Here's the big problem. I wander in and out of the kichen "after hours". Therein is my biggest problem. Admittedly, I eat more calories during "after hours snack time" than at me al time and also admittedly, i don't ever count those calories. What the hell is wrong with me?
And then there is the thing of not getting enough sleep. I never knew that lack of sleep can sabotage your weight...I have always stayed up late no matter what time I had to get up. Sometimes only getting 4-5 hours of sleep.
So there you have it. Get to bed earlier, and stay out of the kitchen after 8 pm. And if I mess up and go to the kitchen, I commit to counting those calories. It will at least make me aware.
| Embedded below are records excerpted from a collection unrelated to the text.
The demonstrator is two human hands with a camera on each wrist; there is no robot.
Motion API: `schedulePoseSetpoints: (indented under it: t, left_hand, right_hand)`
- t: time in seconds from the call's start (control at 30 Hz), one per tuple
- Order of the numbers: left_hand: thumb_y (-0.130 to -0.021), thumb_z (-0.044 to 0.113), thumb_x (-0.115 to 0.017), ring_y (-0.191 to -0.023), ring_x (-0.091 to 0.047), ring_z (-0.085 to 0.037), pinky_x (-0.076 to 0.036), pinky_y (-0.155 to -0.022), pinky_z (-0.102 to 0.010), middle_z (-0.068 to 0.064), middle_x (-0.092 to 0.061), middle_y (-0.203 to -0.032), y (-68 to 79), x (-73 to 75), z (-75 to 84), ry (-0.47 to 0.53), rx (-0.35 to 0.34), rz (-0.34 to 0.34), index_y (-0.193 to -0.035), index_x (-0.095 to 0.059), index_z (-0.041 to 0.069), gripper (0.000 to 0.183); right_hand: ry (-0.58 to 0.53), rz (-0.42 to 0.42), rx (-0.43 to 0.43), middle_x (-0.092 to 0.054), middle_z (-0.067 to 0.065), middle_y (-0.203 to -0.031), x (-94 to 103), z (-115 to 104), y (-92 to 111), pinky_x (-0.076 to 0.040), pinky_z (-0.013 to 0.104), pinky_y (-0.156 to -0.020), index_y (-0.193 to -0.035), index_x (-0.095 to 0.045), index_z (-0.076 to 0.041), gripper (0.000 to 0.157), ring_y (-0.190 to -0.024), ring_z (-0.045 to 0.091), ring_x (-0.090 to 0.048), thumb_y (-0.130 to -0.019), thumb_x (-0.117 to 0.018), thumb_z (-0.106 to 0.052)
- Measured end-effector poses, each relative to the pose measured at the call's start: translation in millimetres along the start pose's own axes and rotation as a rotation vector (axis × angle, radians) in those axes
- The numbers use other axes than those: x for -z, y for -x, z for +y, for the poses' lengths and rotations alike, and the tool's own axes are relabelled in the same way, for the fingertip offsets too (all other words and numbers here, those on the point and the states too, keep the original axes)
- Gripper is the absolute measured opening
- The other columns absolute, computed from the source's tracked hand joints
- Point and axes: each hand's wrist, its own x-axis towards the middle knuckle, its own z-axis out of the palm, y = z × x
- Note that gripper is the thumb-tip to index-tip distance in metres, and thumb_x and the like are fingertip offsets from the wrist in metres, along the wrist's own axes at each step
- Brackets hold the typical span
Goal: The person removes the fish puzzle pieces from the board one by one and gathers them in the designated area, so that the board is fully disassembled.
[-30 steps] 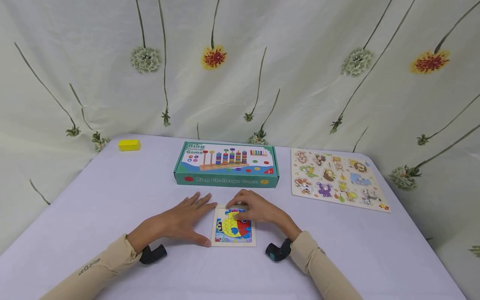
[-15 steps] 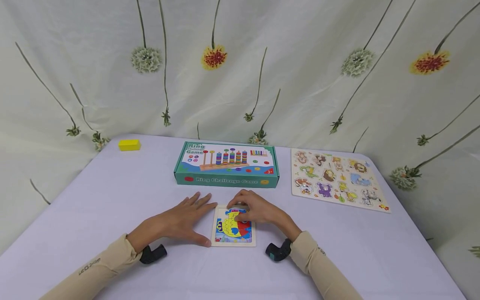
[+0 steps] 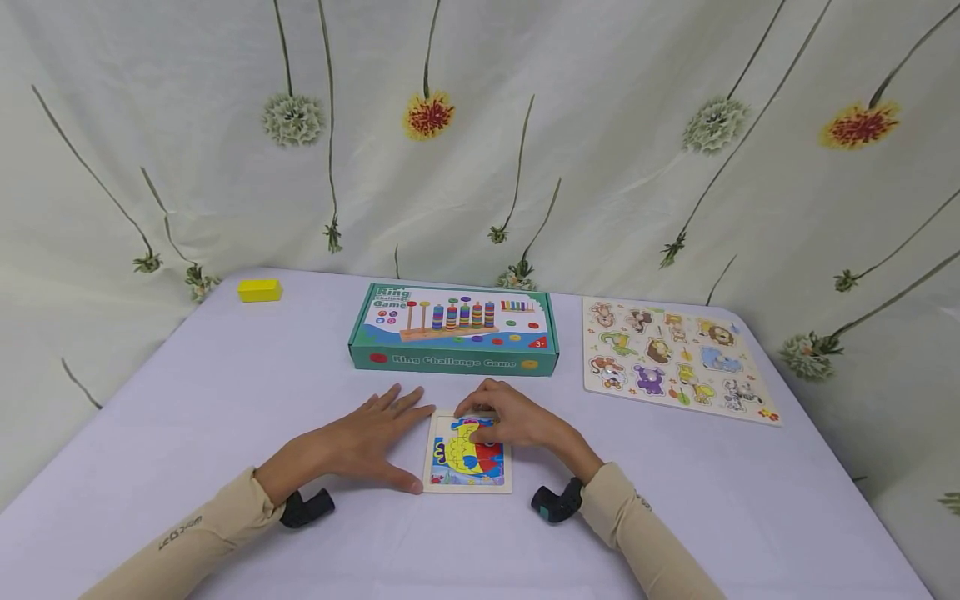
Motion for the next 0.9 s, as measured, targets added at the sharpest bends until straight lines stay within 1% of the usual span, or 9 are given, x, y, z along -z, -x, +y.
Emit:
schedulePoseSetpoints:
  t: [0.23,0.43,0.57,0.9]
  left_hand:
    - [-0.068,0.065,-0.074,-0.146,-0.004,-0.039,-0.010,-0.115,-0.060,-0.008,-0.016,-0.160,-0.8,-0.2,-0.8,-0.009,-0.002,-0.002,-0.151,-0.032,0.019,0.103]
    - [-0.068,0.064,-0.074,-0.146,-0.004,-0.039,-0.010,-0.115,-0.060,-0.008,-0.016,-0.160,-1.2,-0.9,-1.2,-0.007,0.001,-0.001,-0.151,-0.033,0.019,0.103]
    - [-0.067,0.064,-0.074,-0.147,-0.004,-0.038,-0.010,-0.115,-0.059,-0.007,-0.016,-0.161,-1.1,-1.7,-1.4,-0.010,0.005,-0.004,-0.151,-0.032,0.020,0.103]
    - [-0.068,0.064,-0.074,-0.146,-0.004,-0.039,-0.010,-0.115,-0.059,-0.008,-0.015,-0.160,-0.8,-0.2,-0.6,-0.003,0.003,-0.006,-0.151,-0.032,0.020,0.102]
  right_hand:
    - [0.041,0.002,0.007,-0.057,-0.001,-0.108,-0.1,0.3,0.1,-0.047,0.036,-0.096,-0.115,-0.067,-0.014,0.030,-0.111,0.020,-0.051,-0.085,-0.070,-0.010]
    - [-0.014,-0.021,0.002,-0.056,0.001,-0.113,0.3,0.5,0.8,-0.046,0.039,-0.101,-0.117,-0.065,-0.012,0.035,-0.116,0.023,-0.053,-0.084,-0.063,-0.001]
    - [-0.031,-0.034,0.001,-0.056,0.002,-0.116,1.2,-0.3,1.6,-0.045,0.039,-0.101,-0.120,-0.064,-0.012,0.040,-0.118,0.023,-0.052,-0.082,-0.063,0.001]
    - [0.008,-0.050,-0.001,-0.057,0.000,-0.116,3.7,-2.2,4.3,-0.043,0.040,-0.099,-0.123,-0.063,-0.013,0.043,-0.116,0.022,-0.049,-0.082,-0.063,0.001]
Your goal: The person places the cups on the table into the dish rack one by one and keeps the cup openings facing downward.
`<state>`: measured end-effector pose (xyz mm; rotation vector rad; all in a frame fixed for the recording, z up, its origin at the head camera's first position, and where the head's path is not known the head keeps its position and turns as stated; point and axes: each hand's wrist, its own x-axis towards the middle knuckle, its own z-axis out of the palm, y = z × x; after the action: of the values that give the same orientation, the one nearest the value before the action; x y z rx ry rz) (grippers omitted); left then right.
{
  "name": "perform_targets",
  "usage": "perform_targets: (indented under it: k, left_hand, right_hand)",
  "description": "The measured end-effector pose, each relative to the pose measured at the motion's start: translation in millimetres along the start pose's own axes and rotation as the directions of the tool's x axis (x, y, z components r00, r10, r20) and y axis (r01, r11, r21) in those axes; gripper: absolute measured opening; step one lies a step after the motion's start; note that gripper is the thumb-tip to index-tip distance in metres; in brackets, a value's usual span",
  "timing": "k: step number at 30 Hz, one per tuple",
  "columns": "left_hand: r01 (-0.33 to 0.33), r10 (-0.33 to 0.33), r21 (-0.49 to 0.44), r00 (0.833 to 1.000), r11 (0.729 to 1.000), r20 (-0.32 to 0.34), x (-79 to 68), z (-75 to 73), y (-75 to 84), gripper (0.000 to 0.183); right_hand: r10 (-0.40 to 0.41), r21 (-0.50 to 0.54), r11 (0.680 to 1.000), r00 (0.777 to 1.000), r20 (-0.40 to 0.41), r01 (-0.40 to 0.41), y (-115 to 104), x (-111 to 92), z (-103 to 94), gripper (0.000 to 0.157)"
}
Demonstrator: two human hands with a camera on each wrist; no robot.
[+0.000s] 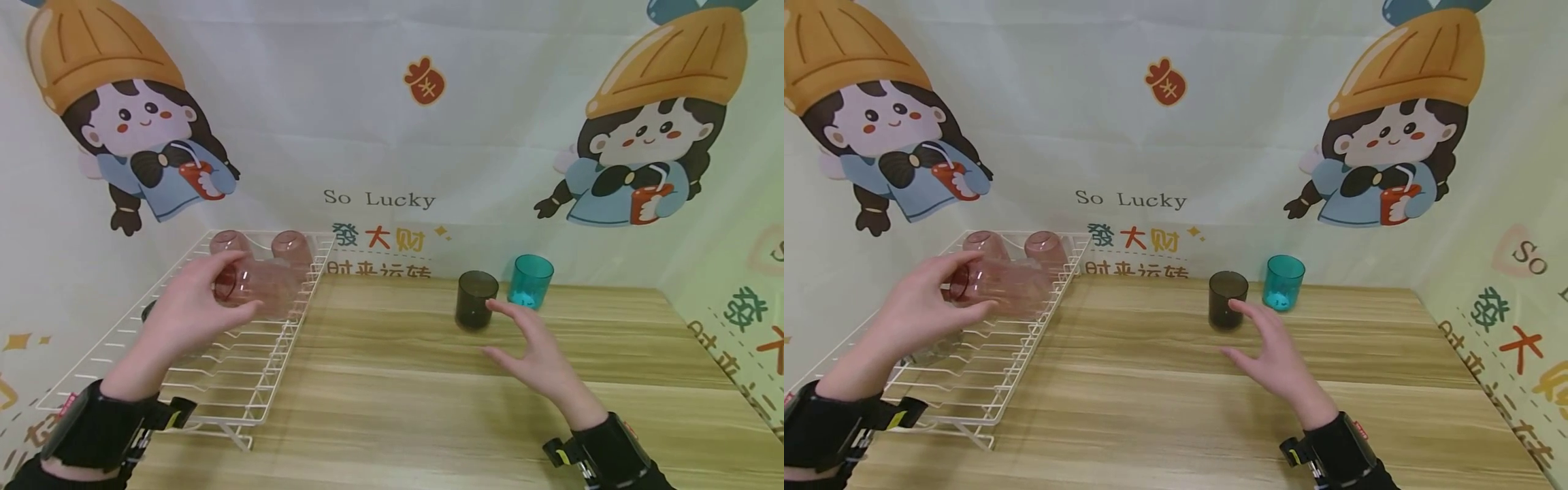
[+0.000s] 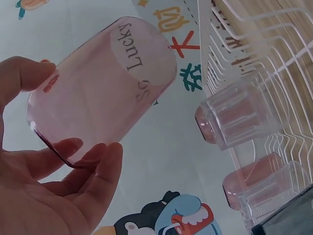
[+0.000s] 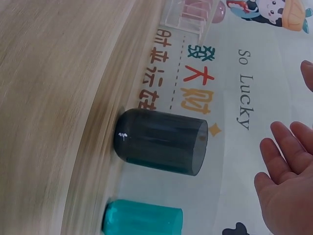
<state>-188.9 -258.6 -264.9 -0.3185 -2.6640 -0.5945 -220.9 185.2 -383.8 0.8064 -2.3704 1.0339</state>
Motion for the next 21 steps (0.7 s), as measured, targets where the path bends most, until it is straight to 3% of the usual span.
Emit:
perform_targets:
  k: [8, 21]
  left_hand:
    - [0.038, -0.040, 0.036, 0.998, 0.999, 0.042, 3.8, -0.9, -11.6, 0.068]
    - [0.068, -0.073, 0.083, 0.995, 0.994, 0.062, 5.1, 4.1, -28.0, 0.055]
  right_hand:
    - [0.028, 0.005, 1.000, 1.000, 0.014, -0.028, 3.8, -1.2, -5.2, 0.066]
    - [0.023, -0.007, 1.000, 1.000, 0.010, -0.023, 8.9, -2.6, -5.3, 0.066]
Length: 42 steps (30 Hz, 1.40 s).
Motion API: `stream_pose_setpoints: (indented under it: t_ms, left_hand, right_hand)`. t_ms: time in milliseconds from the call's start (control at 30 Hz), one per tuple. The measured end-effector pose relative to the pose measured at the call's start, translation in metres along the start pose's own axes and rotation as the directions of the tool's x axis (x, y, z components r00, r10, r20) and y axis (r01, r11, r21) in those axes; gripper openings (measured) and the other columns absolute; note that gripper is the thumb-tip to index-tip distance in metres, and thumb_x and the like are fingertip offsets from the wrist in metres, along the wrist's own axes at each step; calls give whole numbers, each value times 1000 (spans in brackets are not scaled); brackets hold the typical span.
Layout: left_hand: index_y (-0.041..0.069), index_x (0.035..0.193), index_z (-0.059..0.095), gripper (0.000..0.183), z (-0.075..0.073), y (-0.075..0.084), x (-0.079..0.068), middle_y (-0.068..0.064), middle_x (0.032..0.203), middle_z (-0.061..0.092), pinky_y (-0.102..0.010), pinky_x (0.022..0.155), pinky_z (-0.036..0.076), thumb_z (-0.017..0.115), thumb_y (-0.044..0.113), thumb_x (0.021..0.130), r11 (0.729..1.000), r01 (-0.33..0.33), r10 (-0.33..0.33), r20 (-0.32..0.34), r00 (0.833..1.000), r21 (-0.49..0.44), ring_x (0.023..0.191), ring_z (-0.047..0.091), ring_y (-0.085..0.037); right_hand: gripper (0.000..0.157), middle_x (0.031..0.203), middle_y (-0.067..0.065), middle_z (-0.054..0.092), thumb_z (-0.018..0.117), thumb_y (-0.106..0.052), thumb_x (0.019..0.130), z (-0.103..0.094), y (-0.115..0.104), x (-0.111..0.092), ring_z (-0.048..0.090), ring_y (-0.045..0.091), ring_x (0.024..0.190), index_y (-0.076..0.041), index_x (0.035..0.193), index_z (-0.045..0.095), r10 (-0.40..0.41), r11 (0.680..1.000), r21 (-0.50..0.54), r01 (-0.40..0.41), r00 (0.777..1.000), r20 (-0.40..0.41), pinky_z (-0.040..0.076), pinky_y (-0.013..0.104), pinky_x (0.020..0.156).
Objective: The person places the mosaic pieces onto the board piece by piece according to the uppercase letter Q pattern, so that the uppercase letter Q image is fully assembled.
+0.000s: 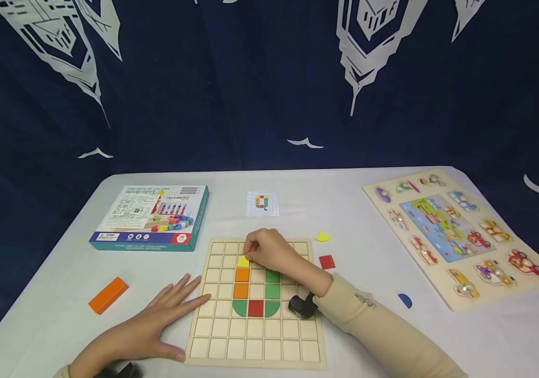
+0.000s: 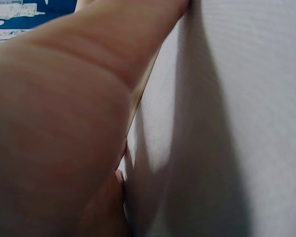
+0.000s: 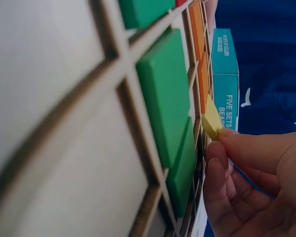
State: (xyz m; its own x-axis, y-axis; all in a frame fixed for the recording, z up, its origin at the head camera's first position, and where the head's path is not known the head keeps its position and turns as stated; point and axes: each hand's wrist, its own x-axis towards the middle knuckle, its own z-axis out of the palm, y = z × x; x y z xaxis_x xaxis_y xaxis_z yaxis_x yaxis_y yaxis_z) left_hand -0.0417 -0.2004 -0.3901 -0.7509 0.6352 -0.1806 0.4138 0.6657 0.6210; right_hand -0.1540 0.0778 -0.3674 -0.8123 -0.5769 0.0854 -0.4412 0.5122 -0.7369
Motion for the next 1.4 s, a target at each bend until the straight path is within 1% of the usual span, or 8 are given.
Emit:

Saturday, September 29, 2012
I have signed up for the Fall 5% Challenge which will be my second season with them...I really love this team and although I did not do very well last time around, I truly hope to do well this time. I have just not put my mind to it and that is what I plan on doing beginning October 6th!
Monday, August 27, 2012
Last week, I started doing a Virtual Walk Your Way 5 K...I thought this might be a good way to get some much needed exercise and to challenge myself. I don't have a walking partner and being rather confined taking care of my 2 1/2 year old GGD, I decided this would have to do for now.
I am now in my second week, and tomorrow I will walk 2 miles. I started out with 15 continuous minutes and find I can do more than I thought at 81 years old! This is a 5-week training for the 5K, which is 3.1 miles. A good way to start, I am finding out.
I will continue to update as I go along. Keep me in your thoughts.
September 8, 2012 UPDATE
This is just a little update as to how I am doing on my self inflicted 5K. So far, I have struggled with each training day with strength training alternate days. It is hard but I have managed to fulfill each days goal. Today will be the end of week 4 and then at the end of next week I will do the WALK. I have really enjoyed this trip and have joined a virtual 5K on another tean beginning on October 28th, so this has helped me get ready for that as well.
I hope one day to do a 10K and maybe to do one in a real race. As it is now, I cannot get out as I keep my precious GGD, so must do the virtual, but who knows? I am a rather adventruous gal. Watch here for the ending of this adventure.
09/15/12 UPDATE - THE END
Ii is finally finished! I feel wonderful and it has helped me so much. I am signed up for another one in October. This could get to be a habit! Maybe I will live longer (?) or at least feel good for the remainder of my days.
If you haven't tried it....get moving!
Monday, August 13, 2012
I have lived a long and learning road! I try never to be amazed at what comes at me from this deteriorating world! God made it so perfect and we have really screwed it up!
He told us to ask and He will hear...thus prayer. Nothing wrong with that. I would rather believe and be wrong that to not believe and be wrong.
I did not come from a Christian home sorry to say, but was always blessed with a feeling inside of me that brought me comfort. But for that I would be hell bound. Too many times we keep silent while we let the other side spit out their beliefs. I gladly give them the right to do so, but I also cling to my right to express my belief. It cannot be one way.
I am grateful for His unconditional forgiveness. There is not a one walking who has not done something that requires His forgiveness.
This is not my usual type blog, but there it is.
Wonder what Satan has set for us next? No matter my God can handle it.